Prenons par exemple la marche à pied, le fameux pedibus cum gambisdont c’est la traduction approchante. Et bien, lorsque je suis piéton, les caractéristiques de mon véhicule, qui est mon corps et les sens qui vont avec, font que dans le meilleur des cas, je peux bouger facilement, mes capacités auditives sont optimales, mon champ visuel est élargie, je peux communiquer par la voix, par des gestes. Je peux percevoir le danger à 360° en tournant sur moi-même et appréhender les situations, je peux réagir rapidement…sauf qu’avant l’adolescence la vision latérale n’est pas au top et à partir de 65 ans, elle est altérée. Il est courant de dire que les enfants ou les « vieux » traversent sans regarder. En fait, ils regardent mais avec un angle de vision réduit et ils ne voient pas le danger qui vient sur le coté.
A vélo, mon équilibre est limité. Si je veux tourner et signaler mon intention, je dois lâcher le guidon, indiquer le changement de direction bras tendu, tourner la tête pour voir les véhicules qui me suivent ou me « la jouer à l’oreille ». La vision latérale est limitée, lorsque je roule. Avec le vent dans les cheveux, je ressens une grande sensation de liberté, je suis un peu fou dans la tête, je suis le roi du monde…danger. Et si je roule sur les trottoirs, c’est la chasse aux piétons.

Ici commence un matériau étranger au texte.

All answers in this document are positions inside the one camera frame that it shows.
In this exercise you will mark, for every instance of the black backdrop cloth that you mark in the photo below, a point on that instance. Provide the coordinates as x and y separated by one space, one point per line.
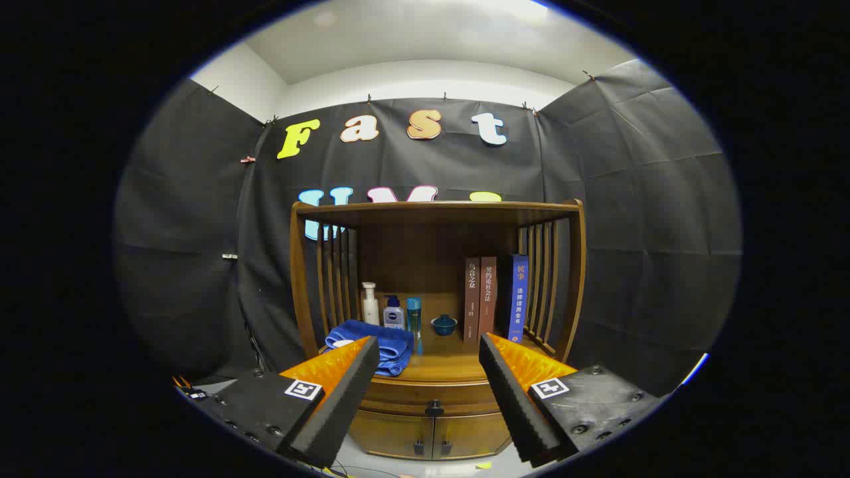
631 199

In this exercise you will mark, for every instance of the folded blue towel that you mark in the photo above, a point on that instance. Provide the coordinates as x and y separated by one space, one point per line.
392 342

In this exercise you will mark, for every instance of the wooden cabinet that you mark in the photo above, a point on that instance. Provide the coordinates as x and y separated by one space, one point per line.
431 252

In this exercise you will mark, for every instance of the white pump bottle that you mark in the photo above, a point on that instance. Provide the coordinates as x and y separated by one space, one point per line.
370 309

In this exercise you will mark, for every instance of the reddish brown book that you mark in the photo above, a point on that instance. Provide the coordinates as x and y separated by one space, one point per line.
487 292

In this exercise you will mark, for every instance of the wooden cabinet door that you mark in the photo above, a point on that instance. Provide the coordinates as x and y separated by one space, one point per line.
471 435
392 435

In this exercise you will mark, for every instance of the teal bottle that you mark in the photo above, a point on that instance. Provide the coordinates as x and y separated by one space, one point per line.
414 318

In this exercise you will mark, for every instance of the blue book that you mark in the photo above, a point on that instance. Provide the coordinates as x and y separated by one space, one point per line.
518 299

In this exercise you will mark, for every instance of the wooden drawer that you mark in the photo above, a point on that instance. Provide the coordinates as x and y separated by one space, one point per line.
412 397

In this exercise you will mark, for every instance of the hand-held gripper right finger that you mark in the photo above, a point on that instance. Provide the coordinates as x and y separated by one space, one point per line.
511 398

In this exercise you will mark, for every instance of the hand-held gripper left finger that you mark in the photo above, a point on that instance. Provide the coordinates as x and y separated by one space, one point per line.
345 398

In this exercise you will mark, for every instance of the white bottle with blue cap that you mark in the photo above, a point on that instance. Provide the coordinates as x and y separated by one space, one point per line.
394 317

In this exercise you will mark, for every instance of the wooden countertop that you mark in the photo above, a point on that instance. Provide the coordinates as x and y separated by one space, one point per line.
445 365

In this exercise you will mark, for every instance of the blue lidded teacup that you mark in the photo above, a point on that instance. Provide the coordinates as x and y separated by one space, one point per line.
443 325

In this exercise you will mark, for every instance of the dark brown book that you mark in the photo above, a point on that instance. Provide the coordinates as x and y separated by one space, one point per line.
471 299

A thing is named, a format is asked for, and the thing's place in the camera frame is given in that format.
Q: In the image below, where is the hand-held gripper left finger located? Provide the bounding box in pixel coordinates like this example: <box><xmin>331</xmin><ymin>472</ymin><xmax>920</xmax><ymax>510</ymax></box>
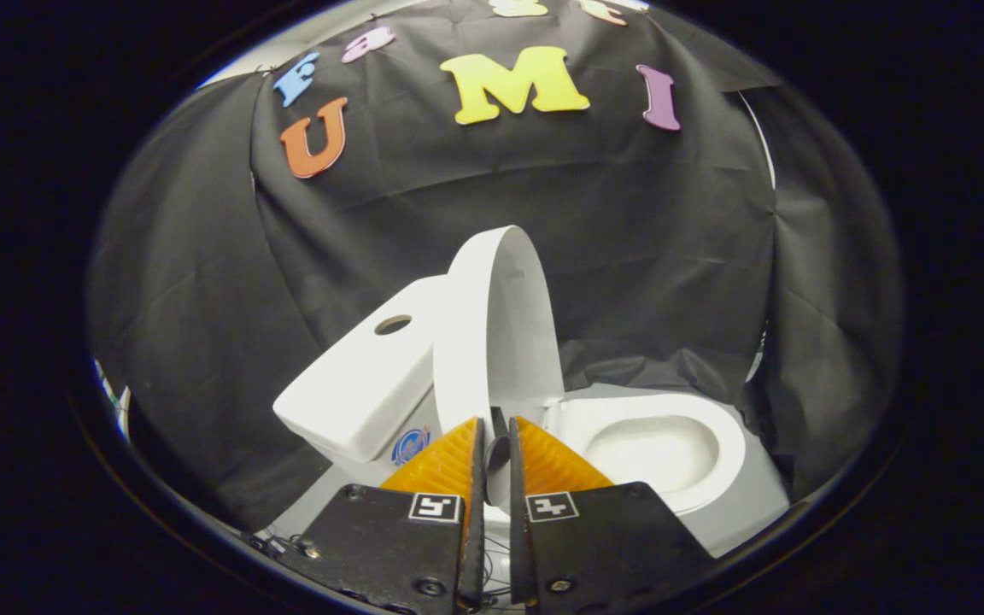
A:
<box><xmin>274</xmin><ymin>417</ymin><xmax>487</xmax><ymax>612</ymax></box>

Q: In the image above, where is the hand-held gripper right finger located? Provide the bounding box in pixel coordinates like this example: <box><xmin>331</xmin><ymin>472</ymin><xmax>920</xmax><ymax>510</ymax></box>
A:
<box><xmin>507</xmin><ymin>416</ymin><xmax>715</xmax><ymax>612</ymax></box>

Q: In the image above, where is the black backdrop cloth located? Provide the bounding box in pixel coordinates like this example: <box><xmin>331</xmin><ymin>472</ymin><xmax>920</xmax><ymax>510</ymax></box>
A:
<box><xmin>86</xmin><ymin>0</ymin><xmax>903</xmax><ymax>530</ymax></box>

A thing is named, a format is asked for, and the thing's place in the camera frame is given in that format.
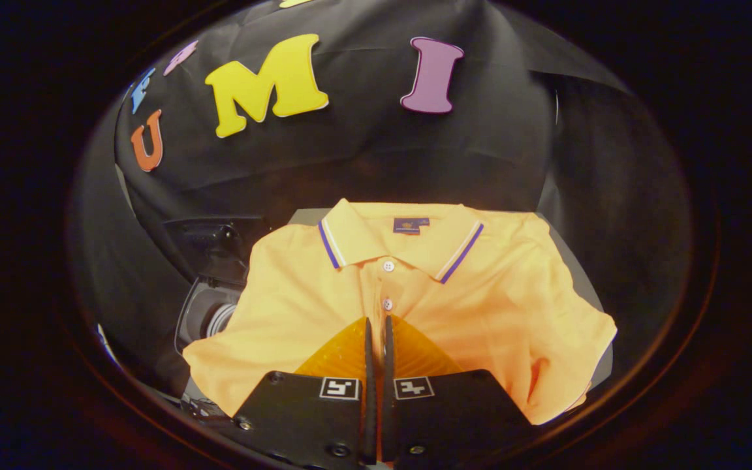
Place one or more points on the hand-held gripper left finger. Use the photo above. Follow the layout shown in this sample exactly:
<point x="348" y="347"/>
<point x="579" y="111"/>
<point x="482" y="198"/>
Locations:
<point x="311" y="418"/>

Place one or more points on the yellow polo shirt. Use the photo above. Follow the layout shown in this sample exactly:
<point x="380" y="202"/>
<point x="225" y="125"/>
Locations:
<point x="480" y="313"/>

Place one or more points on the dark washing machine lid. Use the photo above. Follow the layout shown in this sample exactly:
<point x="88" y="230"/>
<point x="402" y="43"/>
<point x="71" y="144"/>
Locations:
<point x="206" y="238"/>

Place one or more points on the black backdrop cloth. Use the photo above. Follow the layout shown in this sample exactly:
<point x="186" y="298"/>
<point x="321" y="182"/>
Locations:
<point x="363" y="156"/>

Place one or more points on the dark grey washing machine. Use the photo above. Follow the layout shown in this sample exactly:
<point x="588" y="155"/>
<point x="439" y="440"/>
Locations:
<point x="209" y="307"/>

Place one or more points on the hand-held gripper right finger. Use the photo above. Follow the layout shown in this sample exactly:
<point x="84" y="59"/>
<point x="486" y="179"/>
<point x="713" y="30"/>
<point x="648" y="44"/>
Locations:
<point x="448" y="418"/>

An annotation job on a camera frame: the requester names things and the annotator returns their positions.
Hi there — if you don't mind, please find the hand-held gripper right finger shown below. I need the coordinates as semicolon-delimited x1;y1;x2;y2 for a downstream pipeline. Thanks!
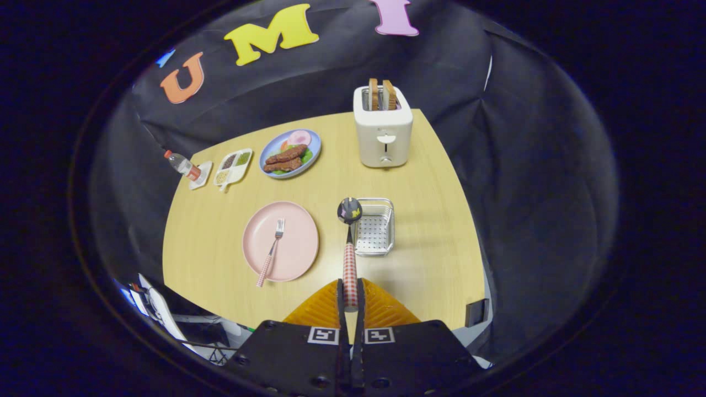
353;278;483;397

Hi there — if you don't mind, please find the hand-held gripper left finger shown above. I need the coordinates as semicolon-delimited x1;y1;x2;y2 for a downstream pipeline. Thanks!
223;278;354;397

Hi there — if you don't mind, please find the fork with checked handle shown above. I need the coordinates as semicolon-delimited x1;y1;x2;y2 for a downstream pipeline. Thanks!
256;219;285;288

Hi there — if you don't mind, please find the spoon with checked handle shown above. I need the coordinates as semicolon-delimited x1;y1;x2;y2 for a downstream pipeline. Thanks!
337;197;363;313

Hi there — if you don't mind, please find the black table clamp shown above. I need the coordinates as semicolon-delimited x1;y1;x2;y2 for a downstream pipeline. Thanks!
465;298;490;328

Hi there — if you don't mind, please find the pink plate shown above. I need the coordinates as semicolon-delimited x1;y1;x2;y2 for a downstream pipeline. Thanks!
242;201;320;282

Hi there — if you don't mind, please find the metal mesh basket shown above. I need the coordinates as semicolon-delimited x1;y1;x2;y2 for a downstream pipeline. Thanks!
353;198;395;257

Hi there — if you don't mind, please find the brown sausage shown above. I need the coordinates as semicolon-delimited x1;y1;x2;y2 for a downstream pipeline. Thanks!
265;144;308;164
263;158;303;173

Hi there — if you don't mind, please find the white divided condiment tray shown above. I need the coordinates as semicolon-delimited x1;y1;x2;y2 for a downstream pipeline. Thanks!
213;148;253;192

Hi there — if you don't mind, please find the white square coaster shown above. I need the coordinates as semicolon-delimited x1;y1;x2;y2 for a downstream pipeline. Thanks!
189;160;213;190

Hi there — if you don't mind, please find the black backdrop cloth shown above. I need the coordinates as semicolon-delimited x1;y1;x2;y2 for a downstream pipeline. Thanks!
88;0;618;359

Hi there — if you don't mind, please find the blue plate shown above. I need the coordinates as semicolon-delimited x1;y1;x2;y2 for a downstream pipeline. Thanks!
259;129;322;179

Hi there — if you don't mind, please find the clear bottle with red label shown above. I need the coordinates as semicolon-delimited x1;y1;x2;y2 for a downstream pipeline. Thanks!
164;150;202;181

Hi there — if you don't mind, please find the white toaster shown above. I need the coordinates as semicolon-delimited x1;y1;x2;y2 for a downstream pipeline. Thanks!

En voiture, c’est le cerveau reptilien qui conduit. Quotient intellectuel d’un lézard, vision latérale inférieur à 180° et qui diminue en fonction de l’augmentation de la vitesse, un troupeau de chevaux à mes ordres. Qui plus est les conducteurs d’automobiles déplacent leur espace privé sur l’espace public et à part le klaxon, le bruit du moteur, les clignotants, l’insulte verbale et le langage des signes, ils sont très limités en matière de communication.
Si vous voulez savoir pourquoi vous êtes irascible au volant et pourquoi les autres vous dérangent, c’est aussi parce qu’il s’agit d’une lutte de territoire. Il arrive que la lutte soit violente.
Signé de notre Monsieur conseils et sécurité : Jean-Luc DAGUZAN.